Kevin’s home alone – as Graham Alexander tries to build a squad that keeps him in the job

By Jason McKeown

He just wanted to play football. Just wanted to make the most of the final few years of his career. Just wanted to make up for lost time after serious health issues. But now Kevin McDonald faces up to an uncertain future, unwanted by the football club who less than a year ago wanted him to be their manager.

The Bradford City squad are currently undertaking pre-season preparations in Austria, but Kevin McDonald is not with them. Ordered to stay home. Train with the youth team. The team bonds without him, as the 35-year-old searches for alternative employment. He has been told he can leave. Told his future lies elsewhere. The door shut. He joins the rat race against hundreds of out of contract footballers this summer in trying to find a new club.

How it got to this for McDonald lies at the heart of the problems that blight Bradford City. Namely short-termism, and the routine ripping up of plans and trying to start all over again. As supporters grow increasingly impatient about the slowdown of summer signings – searching hard for real evidence of a promised larger playing budget – we are told that unwanted high earners must first be shipped out, before new faces can be recruited. McDonald is apparently one of the players asked to seek new pastures.

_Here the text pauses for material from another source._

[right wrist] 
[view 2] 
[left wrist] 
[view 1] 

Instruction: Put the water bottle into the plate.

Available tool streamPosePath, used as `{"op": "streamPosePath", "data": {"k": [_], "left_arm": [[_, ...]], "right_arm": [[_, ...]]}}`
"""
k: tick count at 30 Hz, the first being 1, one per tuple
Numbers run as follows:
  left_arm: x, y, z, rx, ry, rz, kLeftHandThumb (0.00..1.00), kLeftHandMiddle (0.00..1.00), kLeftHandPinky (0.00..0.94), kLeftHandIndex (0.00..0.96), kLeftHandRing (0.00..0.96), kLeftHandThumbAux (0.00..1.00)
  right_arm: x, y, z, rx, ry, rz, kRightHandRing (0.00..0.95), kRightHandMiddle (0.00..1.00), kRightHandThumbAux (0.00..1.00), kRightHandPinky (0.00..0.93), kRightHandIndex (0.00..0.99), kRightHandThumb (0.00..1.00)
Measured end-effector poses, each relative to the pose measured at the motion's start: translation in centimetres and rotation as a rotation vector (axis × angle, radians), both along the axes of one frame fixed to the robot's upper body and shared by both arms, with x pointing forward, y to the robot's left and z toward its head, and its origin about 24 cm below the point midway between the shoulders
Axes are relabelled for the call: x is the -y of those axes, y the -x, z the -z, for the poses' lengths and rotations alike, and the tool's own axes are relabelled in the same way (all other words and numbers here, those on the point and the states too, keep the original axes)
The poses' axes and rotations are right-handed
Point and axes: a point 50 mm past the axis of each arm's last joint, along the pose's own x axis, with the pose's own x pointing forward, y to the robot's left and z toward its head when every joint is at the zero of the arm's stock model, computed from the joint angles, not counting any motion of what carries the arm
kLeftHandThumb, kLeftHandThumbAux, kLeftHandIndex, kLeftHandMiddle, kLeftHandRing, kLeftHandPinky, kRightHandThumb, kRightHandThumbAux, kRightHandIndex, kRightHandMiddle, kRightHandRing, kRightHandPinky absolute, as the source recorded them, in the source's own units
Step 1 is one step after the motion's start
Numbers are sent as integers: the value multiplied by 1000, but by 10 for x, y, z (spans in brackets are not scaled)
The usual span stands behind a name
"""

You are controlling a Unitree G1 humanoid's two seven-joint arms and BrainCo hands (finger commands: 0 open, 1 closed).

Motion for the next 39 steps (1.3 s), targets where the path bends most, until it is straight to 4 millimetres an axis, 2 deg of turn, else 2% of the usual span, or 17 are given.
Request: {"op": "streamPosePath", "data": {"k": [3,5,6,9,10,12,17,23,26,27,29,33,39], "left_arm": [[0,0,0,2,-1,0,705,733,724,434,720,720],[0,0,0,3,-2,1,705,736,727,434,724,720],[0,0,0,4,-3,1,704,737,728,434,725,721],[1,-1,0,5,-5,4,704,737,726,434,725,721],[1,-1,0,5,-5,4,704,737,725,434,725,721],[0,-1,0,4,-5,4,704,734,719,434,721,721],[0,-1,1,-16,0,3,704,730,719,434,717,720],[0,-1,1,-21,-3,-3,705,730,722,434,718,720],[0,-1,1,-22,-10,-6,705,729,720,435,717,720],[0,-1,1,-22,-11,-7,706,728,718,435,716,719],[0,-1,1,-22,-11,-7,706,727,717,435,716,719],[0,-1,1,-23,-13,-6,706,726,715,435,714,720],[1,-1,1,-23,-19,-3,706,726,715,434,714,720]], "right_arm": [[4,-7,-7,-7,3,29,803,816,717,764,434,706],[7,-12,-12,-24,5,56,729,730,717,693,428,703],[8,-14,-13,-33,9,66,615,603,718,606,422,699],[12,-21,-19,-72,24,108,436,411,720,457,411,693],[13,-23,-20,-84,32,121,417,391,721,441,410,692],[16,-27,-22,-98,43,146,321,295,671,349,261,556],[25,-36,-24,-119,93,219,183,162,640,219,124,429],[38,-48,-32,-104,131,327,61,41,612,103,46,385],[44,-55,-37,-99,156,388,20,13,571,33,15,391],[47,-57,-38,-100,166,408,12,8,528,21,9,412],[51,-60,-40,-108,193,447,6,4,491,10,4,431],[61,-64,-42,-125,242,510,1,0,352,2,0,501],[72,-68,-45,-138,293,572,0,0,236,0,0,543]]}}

You can of course see why Graham Alexander might not fancy his former Burnley team mate McDonald. The veteran midfielder had some really good games for Bradford City last season. But also delivered some pretty awful performances. The road back to full, 40-plus-games-a-season fitness is long for a player who went undertook a kidney transplant two years ago. You never 100% knew what you were going to get from McDonald last season. Alexander eventually gave up on his veteran midfielder, and found the consistency he needed elsewhere in the squad.

McDonald last featured in the 3-0 loss to Harrogate in the midst of that awful March collapse. There are rumours the Scot wasn’t exactly a role model in how he accepted his end of season demotion. That he has been disruptive. And so when all is said and done, reasons to move McDonald on to have greater resources elsewhere are understandable.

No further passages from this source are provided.